Different results on different GPUs

rohitc.nitw · September 10, 2020, 5:31pm

I have 2 GPUs on my system, Device 0: GTX1050(4GB) and Device 1: RTX2070(8GB).
My CUDA/C++ code (where I make use of the thrust library) runs fine on Device 0 but fails to run on Device 1 with the following error:

terminate called after throwing an instance of 'thrust::system::system_error'
  what():  parallel_for failed: cudaErrorLaunchOutOfResources: too many resources requested for launch
Aborted (core dumped)

I specify which device to use in the following manner:
CUDA_VISIBLE_DEVICES=0 ./my_executable

How is it possible for the GPU with larger resources to run out of them?
Am I missing something?

njuffa · September 10, 2020, 5:48pm

How is it possible for the GPU with larger resources to run out of them?
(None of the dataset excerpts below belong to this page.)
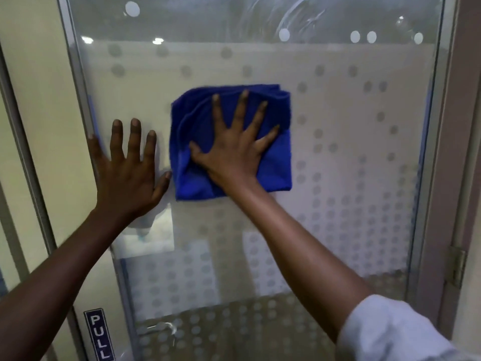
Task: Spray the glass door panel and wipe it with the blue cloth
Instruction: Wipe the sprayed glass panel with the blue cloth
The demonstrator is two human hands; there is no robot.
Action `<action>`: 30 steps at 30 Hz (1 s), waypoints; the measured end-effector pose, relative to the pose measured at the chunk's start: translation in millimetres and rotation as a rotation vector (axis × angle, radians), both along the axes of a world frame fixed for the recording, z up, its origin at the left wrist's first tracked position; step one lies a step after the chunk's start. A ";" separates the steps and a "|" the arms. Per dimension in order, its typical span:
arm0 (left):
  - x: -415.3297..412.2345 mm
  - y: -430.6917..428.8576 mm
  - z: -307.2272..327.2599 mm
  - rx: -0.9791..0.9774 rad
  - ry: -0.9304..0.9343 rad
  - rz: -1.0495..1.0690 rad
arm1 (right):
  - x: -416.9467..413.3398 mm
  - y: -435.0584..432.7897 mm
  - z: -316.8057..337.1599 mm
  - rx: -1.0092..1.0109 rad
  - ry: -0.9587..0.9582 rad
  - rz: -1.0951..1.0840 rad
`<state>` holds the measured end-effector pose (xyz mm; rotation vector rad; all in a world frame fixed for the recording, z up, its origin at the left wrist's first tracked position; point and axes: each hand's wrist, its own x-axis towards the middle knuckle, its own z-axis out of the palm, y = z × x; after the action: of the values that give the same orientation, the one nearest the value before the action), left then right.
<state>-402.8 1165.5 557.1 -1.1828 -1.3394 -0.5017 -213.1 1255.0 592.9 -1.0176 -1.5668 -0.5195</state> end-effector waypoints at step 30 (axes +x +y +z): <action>54.6 -13.7 -0.3 -0.021 -0.380 -0.066 | 35.7 -9.4 -2.9 -0.088 -0.128 0.225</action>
<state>-348.2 1151.8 556.8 -1.1904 -1.6330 -0.7910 -177.3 1245.5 589.9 -0.8729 -1.8054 -0.3683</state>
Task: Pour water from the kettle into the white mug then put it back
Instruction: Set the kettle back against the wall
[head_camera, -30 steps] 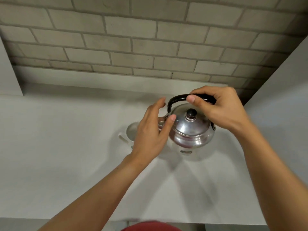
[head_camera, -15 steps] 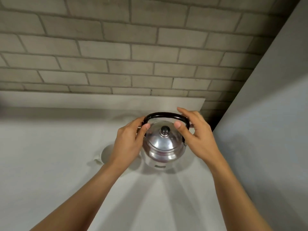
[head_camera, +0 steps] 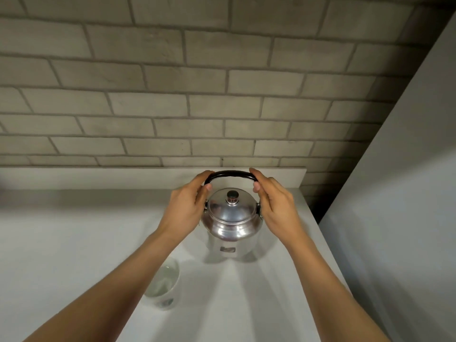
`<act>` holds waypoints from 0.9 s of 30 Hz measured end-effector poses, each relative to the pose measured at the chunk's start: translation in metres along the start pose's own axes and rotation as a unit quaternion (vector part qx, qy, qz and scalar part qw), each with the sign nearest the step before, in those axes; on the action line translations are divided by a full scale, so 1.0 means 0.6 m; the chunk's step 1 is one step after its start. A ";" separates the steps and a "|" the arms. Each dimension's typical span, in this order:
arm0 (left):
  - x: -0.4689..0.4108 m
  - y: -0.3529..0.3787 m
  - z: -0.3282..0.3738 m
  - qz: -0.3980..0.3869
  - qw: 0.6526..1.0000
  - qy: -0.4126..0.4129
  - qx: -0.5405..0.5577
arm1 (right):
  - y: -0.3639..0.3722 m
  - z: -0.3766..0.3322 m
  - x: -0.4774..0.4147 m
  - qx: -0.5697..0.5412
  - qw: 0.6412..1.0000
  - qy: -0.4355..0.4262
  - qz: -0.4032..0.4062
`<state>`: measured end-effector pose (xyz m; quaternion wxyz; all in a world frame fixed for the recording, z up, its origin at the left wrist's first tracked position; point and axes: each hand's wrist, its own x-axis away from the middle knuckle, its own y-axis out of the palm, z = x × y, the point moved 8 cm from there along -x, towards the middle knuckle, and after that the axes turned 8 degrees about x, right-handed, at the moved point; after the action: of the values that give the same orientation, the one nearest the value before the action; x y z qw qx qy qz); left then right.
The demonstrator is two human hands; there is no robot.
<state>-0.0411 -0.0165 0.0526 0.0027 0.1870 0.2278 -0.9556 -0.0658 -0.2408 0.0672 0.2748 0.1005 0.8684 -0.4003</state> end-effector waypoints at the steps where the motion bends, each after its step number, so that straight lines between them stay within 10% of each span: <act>1: -0.017 0.003 -0.011 0.002 1.000 -0.010 0.002 | 0.011 0.005 -0.015 0.007 1.000 -0.003 -0.003; 27: -0.178 0.066 -0.229 -0.094 0.989 -0.118 0.007 | 0.236 0.175 -0.134 -0.032 0.983 0.076 -0.167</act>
<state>0.1108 -0.0009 -0.0397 -0.0619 0.0510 0.2363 -0.9684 0.0983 -0.2229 -0.0341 0.1407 -0.0243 0.9035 -0.4040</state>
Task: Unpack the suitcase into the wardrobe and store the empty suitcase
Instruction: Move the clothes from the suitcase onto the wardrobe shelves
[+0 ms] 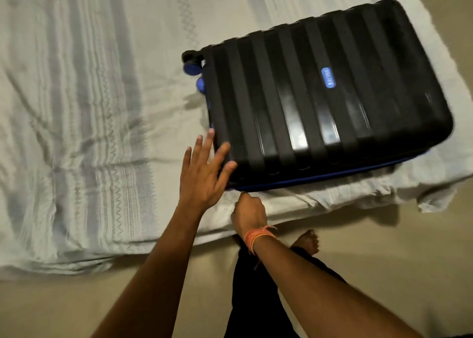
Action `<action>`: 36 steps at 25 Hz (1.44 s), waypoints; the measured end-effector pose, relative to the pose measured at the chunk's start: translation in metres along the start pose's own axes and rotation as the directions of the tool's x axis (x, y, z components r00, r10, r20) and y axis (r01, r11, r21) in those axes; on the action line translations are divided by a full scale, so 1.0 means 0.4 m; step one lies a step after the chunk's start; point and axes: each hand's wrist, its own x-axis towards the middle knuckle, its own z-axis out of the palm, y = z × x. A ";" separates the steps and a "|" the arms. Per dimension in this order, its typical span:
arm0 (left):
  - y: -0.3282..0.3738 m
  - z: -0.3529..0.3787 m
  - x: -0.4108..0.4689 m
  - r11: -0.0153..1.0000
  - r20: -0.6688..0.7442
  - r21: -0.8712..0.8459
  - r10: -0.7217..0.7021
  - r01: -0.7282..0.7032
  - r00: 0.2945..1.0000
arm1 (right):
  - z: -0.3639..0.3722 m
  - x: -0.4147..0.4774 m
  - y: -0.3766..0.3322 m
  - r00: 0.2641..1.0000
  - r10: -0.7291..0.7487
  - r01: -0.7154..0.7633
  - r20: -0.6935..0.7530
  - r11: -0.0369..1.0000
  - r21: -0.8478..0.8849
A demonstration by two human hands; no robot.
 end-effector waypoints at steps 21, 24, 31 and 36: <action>-0.189 0.131 0.037 0.194 0.870 -0.488 0.036 0.851 0.491 | 0.166 0.051 -0.237 0.926 0.192 -0.150 -0.326 0.977 0.149; -0.207 0.124 0.084 0.266 0.871 -0.490 0.111 0.830 0.478 | 0.178 0.081 -0.265 0.895 0.288 -0.220 -0.340 0.949 0.224; -0.236 0.114 0.144 0.602 0.831 -0.537 0.256 0.591 0.494 | 0.158 0.081 -0.297 0.986 0.158 -0.144 -0.056 0.971 0.191; -0.262 0.134 0.162 0.835 0.598 -0.531 0.249 0.144 0.762 | -0.002 -0.010 -0.314 0.838 -0.378 0.534 0.394 0.715 -0.451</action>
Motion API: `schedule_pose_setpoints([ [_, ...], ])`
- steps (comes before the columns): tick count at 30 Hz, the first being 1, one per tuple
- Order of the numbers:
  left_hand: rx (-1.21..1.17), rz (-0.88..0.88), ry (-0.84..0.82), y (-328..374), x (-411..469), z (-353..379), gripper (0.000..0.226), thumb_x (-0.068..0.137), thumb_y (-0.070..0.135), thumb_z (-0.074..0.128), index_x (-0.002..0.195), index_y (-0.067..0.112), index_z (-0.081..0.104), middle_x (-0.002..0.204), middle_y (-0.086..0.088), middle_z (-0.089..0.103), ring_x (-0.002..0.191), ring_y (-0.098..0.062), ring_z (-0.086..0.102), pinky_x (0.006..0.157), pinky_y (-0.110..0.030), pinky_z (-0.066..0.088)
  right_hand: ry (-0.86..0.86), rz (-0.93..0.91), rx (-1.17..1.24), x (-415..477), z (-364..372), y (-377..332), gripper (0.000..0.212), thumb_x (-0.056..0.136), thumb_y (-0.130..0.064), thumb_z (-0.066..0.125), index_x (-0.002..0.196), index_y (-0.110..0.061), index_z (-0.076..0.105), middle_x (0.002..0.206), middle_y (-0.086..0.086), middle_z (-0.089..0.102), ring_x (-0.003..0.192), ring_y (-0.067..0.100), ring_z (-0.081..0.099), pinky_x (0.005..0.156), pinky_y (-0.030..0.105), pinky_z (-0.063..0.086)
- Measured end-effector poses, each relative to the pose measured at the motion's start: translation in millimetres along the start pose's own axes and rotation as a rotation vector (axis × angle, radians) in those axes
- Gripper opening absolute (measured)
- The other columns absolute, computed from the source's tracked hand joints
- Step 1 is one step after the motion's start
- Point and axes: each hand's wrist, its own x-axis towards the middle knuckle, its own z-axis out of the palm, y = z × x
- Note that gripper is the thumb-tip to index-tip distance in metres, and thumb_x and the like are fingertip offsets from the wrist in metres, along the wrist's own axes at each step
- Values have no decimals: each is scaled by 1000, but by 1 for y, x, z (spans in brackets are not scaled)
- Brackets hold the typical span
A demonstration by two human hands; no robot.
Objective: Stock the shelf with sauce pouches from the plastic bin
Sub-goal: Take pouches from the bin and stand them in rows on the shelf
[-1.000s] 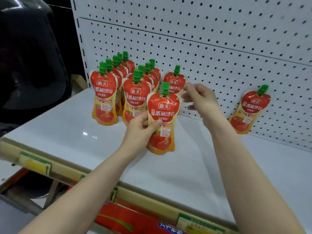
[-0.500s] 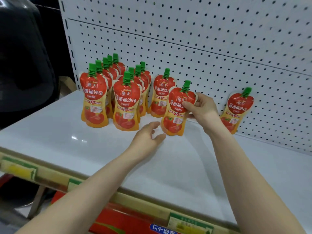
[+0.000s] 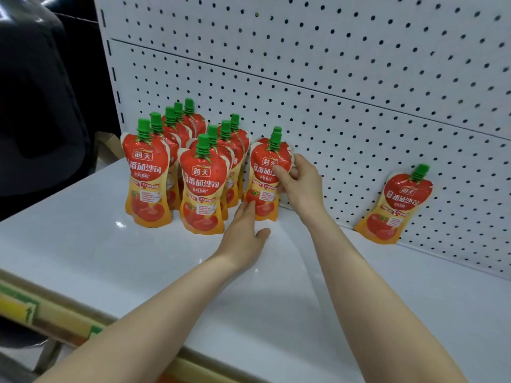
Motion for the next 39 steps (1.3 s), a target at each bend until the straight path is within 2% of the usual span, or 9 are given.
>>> schedule_pose_setpoints([
  [3,3,7,14,-2,1,2,72,97,28,54,154,17,10,162,1,11,150,-15,7,118,-30,13,10,-8,-1,2,1,4,13,82,-37,62,92,-31,59,87,-3,76,76,16,74,74,50,60],
  [11,-61,-11,15,-8,3,3,71,95,27,56,153,18,15,162,1,15,149,-15,9,119,-41,24,10,-35,-73,2,-1,5,18,92,-26,64,108,-18,61,93,-1,75,80,13,73,75,44,60],
  [16,-119,-7,54,-6,-6,-3,57,95,24,57,147,22,34,152,1,38,140,-18,35,112,-41,36,40,-12,-204,-22,-14,7,21,94,-36,61,112,-25,58,92,-3,73,82,9,68,76,33,56],
  [19,-236,8,67,4,-22,-11,42,95,17,56,136,24,51,137,1,54,126,-16,51,99,-27,42,72,15,-335,-57,-29,8,21,98,-33,52,117,-24,59,104,-1,71,94,15,65,85,33,51],
  [23,-290,117,31,15,-57,-24,33,93,15,58,127,18,58,119,1,65,110,-15,60,96,-29,48,95,41,-500,-123,-48,2,23,101,-30,48,119,-22,60,106,0,70,95,17,63,83,33,48],
  [27,-343,239,-27,20,-112,-31,27,93,14,56,118,23,61,106,6,68,97,-7,63,89,-26,52,190,50,-618,-207,-67,-13,25,100,-30,49,120,-21,62,108,-3,70,93,14,62,87,35,47],
  [32,-437,320,-142,30,-195,-15,25,90,11,57,109,26,65,97,6,71,89,-11,67,83,-24,53,343,82,-618,-336,-90,-21,24,100,-28,50,118,-19,63,110,-6,69,98,12,62,83,30,47],
  [36,-494,362,-267,37,-263,20,25,90,6,56,108,22,65,95,7,70,89,-8,67,85,-20,52,521,192,-632,-458,-114,-8,22,101,-27,50,115,-19,65,108,-5,69,99,13,63,85,28,47],
  [39,-499,359,-389,36,-307,64,26,90,4,56,108,21,65,95,6,70,90,-11,67,86,-22,52,616,374,-614,-552,-126,21,19,101,-26,51,114,-21,64,107,-10,68,99,9,62,83,27,48],
])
One possibility: The two GPUs are of different architectures, so the machine code generated for the two GPUs from the same source code may require a different number of registers per thread, leading to the launch exceeding the total number of register available per thread block on one of the platforms.

You would want to examine the number of registers needed for the relevant kernel by adding -Xptxas -v to the nvcc command line, extract the thread block configuration, and then plug that data into the CUDA occupancy calculator:

https://docs.nvidia.com/cuda/cuda-occupancy-calculator/index.html

With close to no information to go by, I won’t even venture a guess whether the root cause is an issue with your code (generally speaking, that is the more likely scenario) or an issue somewhere in NVIDIA’s code.

robosmith · September 10, 2020, 9:51pm

I’ve been running a couple of kernels designed for multi-GPU Volta implementation on the single GPU RTX 2070 in my laptop. I was pulling my hair out when it started failing to produce an output for the 2nd launch on the 2070. Even though I could see the memory being written in the debugger, by the time it was copied to the CPU it was all zeros. Worked correctly for the first launch.

Since the target is a multi-GPU Volta machine, I ran the exact same code on that and it worked just fine. It seems like the cudaStreamSynchronize was failing on the 2070 and the copy was occurring before the GPU memory was written by the kernel?

njuffa · September 10, 2020, 10:08pm

@robosmith It seems like your post was intended for another forum thread?

robosmith · September 10, 2020, 10:24pm

No, I was just commenting on another instance in which the RTX 2070 is flaky, cause my code worked on Volta unchanged and as far as I can tell, should have worked on the 2070.

Seems newer generations always take time to get the bugs worked out.

njuffa · September 10, 2020, 10:31pm

I see no indication in this thread that the OP’s RTX2070 is flaky, nor am I aware of reports of general flakiness with the RTX 2070 or any other GPU in the RTX line.

The hardware and CUDA software stack for the Turing architecture have been around for two years and are sufficiently mature at this point. Generally speaking it is safe to assume that any potential “teething issues” have been resolved at this time, and that any issues encountered most likely (not: with certainty) fall into the user error category.